Description from
Flora of China
Anthistiria Linnaeus f.
Perennial or annual, often coarse. Culms tufted. Leaf sheaths keeled; leaf blades linear; ligule short, membranous or papery. Inflorescence a leafy compound panicle composed of short racemes; each raceme on a short peduncle subtended by a sheathing spatheole, loosely arranged or gathered into fan-shaped spathate fascicles. Raceme comprising 2 pairs of large sessile homogamous spikelets at base forming an involucre, with 1–2(–5) fertile pairs above and a terminal triad, these usually deciduous, rarely raceme shed as a whole; internodes and pedicels linear. Sessile spikelet subterete or dorsally compressed; callus mostly acute to pungent, sometimes obtuse, bearded; lower glume usually leathery, margins rounded, incurving, keeled only near apex, obtuse; upper glume awnless; lower floret reduced to a hyaline lemma; upper lemma stipitiform, entire, passing into a geniculate awn with pubescent column, occasionally awnless. Pedicelled spikelet mostly larger than sessile, narrowly lanceolate, resembling homogamous; callus slender, pedicel-like; true pedicel reduced. x = 10.

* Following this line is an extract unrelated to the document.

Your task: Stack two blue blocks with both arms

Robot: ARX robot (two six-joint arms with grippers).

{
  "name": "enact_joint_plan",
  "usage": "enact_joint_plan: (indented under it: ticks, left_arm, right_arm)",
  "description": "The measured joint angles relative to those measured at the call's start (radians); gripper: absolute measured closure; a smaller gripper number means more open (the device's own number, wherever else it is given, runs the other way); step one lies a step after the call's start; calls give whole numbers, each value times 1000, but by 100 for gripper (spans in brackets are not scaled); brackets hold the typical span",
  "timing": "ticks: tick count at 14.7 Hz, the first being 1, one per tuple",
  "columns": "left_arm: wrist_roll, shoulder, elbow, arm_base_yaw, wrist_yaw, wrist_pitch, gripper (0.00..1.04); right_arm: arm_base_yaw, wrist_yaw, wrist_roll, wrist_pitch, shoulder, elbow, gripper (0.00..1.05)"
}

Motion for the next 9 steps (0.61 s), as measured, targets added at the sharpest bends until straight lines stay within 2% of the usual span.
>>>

The number of spikelets in a raceme refers to the total of homogamous, sessile, and pedicelled spikelets. Hence racemes with seven spikelets (division 1a of the key) have only one fertile sessile spikelet and one awn. Racemes with more than one awn have more than seven spikelets.
Most species of this genus are used for forage when young.
Twenty-seven species:tropical and subtropical regions of the Old World, mainly in Asia; 13 species (four endemic) in China.